9. Indiana Jones and the Last Crusade (Berlin)
Remember that scene in the third Indiana Jones film where Indy is being chased through Berlin Airport by Nazis? Well, here’s a shocker – it’s not an airport and it’s not in Berlin. It is, in fact, the Royal Horticultural Hall in Westminster. Airports are busy places, so an events space in London is the obvious place to film, right? It’s been used in a number of films and adverts, most recently one for Barclays and a memorable trailer involving some acrobats for the BBC. It’s clearly a bit of a blank canvas as it also appears in Richard III and Pink Floyd’s “The Wall” video, in very different incarnations each time. I believe the Nazi flags were only for The Last Crusade though…
8. Highlander (Manhattan)
Highlander is a very confused film – Sean Connery the Scotsman plays a Spaniard, Christopher Lambert the Frenchman plays the Scotsman – so it’s inevitable that it’d get its locations mixed up too.
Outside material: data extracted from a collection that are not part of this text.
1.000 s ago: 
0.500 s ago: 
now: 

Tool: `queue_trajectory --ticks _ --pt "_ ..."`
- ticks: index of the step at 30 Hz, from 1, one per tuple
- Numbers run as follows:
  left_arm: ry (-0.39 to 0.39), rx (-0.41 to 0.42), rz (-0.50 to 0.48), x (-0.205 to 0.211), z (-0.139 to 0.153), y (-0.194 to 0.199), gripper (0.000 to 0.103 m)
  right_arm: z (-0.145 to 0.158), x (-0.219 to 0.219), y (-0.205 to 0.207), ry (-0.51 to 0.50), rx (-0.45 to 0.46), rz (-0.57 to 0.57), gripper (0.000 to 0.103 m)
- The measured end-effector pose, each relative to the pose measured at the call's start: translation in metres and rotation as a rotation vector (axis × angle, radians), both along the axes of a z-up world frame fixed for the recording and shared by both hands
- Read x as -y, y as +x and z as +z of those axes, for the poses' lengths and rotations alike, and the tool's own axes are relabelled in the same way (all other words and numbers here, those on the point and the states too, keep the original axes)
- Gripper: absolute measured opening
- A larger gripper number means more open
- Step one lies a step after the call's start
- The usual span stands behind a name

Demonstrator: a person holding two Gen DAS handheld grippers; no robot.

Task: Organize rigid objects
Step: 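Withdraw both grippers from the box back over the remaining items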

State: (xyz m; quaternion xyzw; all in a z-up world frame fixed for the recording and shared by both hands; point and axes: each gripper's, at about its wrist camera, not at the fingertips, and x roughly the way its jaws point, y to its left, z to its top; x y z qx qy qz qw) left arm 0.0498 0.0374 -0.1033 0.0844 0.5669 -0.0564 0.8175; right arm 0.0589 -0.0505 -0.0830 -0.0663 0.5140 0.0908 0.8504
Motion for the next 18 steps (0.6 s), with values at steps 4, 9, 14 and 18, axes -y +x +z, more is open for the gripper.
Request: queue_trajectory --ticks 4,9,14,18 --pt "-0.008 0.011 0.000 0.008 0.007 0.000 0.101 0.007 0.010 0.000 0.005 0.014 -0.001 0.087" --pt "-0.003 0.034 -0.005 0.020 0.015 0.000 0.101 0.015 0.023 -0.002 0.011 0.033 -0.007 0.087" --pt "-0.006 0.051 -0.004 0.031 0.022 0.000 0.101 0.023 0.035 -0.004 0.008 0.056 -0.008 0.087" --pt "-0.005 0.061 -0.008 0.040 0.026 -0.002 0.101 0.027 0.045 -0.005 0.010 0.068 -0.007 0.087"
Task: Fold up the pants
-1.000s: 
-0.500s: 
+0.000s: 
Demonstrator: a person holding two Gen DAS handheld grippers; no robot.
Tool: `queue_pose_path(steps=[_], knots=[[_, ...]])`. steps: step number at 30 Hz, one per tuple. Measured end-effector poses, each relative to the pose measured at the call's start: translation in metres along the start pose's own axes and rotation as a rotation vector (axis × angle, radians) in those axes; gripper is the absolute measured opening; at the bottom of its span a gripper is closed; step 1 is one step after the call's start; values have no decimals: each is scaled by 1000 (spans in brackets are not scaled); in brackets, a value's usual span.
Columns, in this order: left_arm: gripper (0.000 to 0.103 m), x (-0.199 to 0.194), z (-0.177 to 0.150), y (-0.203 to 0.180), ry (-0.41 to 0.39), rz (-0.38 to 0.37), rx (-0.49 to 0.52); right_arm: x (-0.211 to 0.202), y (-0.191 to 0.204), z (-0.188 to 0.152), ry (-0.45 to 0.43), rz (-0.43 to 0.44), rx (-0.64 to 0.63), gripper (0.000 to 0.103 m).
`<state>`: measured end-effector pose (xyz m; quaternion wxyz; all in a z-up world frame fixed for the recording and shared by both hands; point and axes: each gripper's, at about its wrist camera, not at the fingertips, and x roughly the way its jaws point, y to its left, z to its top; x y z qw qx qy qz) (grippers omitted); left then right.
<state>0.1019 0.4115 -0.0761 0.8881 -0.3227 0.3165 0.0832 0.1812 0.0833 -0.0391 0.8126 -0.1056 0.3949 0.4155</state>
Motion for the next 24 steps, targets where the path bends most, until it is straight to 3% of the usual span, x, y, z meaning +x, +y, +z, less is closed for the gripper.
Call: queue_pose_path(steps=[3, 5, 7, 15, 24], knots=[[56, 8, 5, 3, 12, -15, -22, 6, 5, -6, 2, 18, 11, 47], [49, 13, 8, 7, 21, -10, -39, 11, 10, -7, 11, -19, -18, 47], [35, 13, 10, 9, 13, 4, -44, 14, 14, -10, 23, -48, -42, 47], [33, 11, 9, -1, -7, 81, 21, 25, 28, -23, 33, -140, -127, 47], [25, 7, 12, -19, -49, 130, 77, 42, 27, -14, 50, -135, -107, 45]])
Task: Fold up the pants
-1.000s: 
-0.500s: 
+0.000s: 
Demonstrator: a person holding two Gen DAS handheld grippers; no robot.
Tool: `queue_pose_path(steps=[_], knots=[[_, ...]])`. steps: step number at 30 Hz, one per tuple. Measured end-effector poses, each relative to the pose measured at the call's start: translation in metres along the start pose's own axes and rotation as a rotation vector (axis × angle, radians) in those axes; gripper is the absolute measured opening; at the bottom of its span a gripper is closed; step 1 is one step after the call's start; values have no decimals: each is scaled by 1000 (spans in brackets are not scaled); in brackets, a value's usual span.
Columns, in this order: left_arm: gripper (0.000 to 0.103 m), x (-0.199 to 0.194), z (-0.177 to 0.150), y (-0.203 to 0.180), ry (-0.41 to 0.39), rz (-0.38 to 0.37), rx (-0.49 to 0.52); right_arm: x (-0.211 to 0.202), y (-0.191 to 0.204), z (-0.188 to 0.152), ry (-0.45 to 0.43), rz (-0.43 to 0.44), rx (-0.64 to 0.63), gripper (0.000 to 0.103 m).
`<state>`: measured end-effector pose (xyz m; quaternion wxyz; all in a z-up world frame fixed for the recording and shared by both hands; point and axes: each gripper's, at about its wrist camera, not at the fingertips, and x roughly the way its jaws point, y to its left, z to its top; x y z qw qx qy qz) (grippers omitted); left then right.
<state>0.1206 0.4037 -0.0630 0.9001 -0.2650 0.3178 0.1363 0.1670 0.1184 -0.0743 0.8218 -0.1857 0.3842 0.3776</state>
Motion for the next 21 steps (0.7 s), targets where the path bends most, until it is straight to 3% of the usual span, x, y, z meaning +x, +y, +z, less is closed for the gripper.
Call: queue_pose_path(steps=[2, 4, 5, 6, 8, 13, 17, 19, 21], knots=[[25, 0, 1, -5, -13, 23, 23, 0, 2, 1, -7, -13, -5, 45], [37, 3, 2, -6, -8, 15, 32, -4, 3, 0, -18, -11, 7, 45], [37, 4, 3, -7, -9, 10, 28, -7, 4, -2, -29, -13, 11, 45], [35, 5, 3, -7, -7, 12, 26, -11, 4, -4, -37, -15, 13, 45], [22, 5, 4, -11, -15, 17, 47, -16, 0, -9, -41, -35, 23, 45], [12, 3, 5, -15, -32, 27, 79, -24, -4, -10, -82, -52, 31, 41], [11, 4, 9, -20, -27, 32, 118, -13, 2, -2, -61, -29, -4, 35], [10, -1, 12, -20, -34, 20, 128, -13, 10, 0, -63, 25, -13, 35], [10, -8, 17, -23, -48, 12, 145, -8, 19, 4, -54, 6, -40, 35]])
It’s also understandable that the producers would confuse London for New York, as it seems to happen so often in movies (the Bourne Ultimatum and Sleepy Hollow being just two further examples). After all, the skyscrapers and busy traffic of the Square Mile would make anyone think twice about where they were. But it’s a bit baffling that they chose the unremarkable north-west area of Kilburn to play the part. Specifically, St Augustine’s church, which fills in for a New York church. As with many elements of this film, don’t think too hard about it…it won’t stand up well to scrutiny.
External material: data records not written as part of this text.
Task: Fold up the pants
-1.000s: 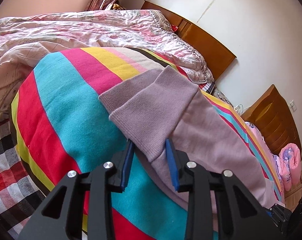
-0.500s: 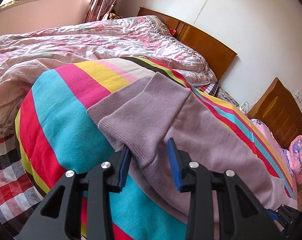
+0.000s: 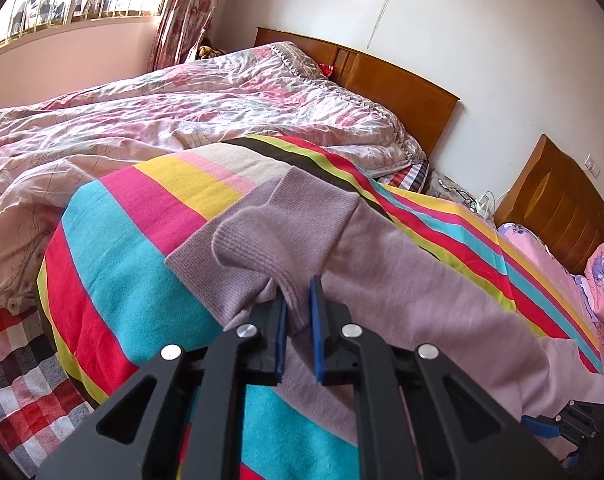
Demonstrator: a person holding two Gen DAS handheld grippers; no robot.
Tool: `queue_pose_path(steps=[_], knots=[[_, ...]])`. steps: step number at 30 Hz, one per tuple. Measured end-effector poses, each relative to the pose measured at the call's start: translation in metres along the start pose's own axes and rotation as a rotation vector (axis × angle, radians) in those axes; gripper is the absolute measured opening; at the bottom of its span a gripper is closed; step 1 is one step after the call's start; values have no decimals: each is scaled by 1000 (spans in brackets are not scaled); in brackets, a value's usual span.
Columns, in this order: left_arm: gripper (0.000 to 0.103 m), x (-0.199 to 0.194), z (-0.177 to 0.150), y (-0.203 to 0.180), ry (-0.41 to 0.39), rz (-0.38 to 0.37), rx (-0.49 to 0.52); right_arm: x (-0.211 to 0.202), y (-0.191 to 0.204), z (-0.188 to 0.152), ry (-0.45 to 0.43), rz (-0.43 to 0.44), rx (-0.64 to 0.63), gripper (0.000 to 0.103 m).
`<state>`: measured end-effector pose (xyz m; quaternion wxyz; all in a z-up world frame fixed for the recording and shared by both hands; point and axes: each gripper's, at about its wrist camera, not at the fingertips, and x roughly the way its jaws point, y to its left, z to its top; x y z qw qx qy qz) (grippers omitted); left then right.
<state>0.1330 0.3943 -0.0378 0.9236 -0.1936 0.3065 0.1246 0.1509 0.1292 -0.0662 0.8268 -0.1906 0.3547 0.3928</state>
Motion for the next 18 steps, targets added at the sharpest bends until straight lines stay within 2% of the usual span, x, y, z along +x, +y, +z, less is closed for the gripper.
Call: queue_pose_path(steps=[5, 6, 7, 10, 12, 13, 15, 16, 17, 18], knots=[[10, -10, 26, -15, -20, -42, 46, 27, 9, 3, 48, -89, -46, 35], [10, -14, 36, -22, -32, -58, 67, 28, 11, 3, 40, -116, -60, 24], [10, -21, 48, -31, -55, -74, 96, 26, 11, 4, 34, -146, -64, 5], [10, -52, 83, -54, -154, -139, 158, -8, 7, 16, -55, -158, -44, 3], [10, -69, 100, -50, -212, -162, 148, -41, 13, 31, -124, -120, -46, 3], [10, -70, 103, -43, -216, -156, 138, -53, 17, 38, -153, -105, -54, 4], [10, -51, 93, -20, -161, -77, 113, -47, 30, 45, -124, -85, -96, 7], [10, -32, 80, -2, -96, -49, 77, -32, 36, 43, -85, -69, -116, 14], [10, -10, 63, 17, -23, -20, 33, -12, 39, 36, -21, -26, -122, 16], [11, 12, 45, 31, 44, 16, 4, 10, 39, 27, 64, 27, -107, 25]])
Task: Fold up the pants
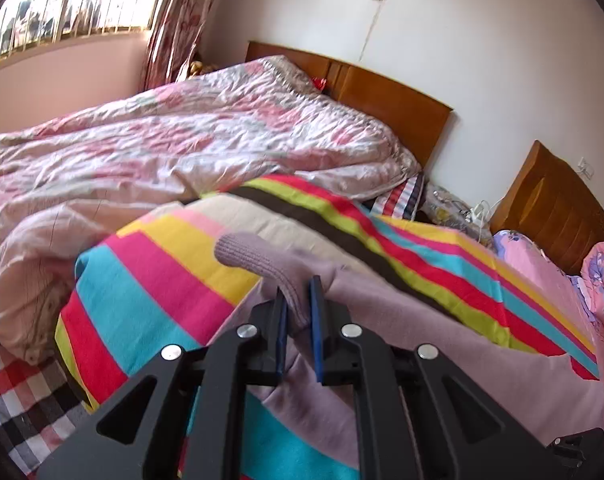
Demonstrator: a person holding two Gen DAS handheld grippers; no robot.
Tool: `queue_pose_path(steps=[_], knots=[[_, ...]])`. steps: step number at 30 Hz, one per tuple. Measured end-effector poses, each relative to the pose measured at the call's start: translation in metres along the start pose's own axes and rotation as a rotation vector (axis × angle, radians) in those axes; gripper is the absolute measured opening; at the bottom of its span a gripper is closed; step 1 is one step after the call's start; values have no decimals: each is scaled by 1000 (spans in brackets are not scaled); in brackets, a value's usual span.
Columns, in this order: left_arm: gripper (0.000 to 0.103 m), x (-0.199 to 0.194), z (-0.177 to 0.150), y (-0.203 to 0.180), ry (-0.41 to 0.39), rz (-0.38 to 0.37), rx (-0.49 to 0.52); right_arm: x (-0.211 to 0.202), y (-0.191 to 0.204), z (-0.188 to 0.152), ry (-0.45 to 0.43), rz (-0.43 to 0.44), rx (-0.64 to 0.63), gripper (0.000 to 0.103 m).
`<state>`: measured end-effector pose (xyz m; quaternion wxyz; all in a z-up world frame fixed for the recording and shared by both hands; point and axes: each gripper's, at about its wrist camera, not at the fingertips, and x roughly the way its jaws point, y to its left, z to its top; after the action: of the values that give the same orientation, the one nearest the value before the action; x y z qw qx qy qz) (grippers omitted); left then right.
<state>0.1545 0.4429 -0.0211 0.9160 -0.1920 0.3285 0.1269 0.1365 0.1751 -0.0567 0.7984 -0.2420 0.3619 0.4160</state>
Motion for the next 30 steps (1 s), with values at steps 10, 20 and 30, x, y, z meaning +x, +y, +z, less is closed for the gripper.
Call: queue_pose_path(steps=[10, 20, 30], knots=[[23, 13, -31, 23, -2, 19, -19, -42, -114, -15, -112, 23, 149, 29], [14, 18, -32, 18, -1, 34, -9, 67, -195, 50, 10, 263, 209, 29], [6, 4, -33, -3, -32, 129, 46, 105, -152, 132, -25, 454, 14, 29]])
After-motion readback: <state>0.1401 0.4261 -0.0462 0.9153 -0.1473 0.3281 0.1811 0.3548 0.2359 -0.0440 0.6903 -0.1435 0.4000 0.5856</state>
7. Backbeat (Hamburg and Liverpool)
Backbeat is a film about the formative years of the Beatles, focussing on their highly talented bass player Stu Sutcliffe. (Of course, fans of the film or of Beatles’ history will know that his talent wasn’t for playing bass, but for modern art) The movie is set in two cities – Hamburg and Liverpool. So, naturally, it was filmed in London. A gym in Kings Cross became a Liverpool pub, a German record company found itself with offices in Hampstead, and Ladbroke Grove was suddenly home to the Kaiserkellar (above). Every club that was featured in the movie was somewhere in London, with Kilburn popping up again as the Star Club. Apparently, to recreate a German red light district in the 1960s, you just have to head to North London!
6. Skyfall (Shanghai)
When Brits visit China, they always report back just how strange and other-worldly it is. How completely alien the culture is to their own. Which was the vibe that Sam Mendes was going for in the latest James Bond installment, Skyfall. In an interviewwith screenwriter John Logan, the choice of China was described as this: “We wanted exotic locations that seem so unlike the world that he grew up in, the world that he functions in, in a way trying to find places for Bond to be uncomfortable”.
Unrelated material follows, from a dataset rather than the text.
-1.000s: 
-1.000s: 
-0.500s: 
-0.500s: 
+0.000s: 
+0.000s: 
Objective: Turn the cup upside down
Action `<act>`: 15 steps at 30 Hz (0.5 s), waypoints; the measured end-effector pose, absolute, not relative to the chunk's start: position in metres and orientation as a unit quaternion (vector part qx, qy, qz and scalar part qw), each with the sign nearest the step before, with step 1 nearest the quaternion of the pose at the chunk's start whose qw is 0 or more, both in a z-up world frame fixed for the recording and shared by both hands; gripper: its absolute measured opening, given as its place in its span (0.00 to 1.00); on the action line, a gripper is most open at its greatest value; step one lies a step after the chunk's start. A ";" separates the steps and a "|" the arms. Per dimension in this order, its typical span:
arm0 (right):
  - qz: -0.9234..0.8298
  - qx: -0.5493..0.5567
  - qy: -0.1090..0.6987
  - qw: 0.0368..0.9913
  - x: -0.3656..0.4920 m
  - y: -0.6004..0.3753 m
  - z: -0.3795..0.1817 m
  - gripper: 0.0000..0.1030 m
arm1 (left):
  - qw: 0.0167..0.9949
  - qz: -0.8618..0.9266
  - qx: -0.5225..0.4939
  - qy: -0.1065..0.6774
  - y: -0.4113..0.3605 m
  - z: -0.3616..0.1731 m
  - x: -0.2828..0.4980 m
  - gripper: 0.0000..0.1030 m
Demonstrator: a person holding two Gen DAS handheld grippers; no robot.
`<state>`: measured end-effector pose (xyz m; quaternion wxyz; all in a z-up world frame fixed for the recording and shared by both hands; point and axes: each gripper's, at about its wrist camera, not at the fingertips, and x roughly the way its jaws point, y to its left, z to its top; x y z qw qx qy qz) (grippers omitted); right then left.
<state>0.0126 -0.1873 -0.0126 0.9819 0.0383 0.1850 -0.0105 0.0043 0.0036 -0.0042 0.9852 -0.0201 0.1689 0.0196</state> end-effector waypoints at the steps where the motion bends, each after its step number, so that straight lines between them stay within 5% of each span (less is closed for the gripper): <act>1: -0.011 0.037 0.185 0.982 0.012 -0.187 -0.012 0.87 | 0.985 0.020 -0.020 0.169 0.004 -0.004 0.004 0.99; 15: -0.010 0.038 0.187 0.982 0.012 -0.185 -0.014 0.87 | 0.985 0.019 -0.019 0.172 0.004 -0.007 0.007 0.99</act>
So, of course, they filmed it in Liverpool St. That’s right, the Shanghai office block featured so prominently in that segment is actually Broadgate Tower in the City of London. And the swimming pool is near Canary Wharf. Kind of shatters that whole, other-worldly illusion, doesn’t it? Apparently, the aerial shots were filmed in the real Shanghai with the kind permission of the government, but thanks to budget constraints London stepped in once again for the close-ups.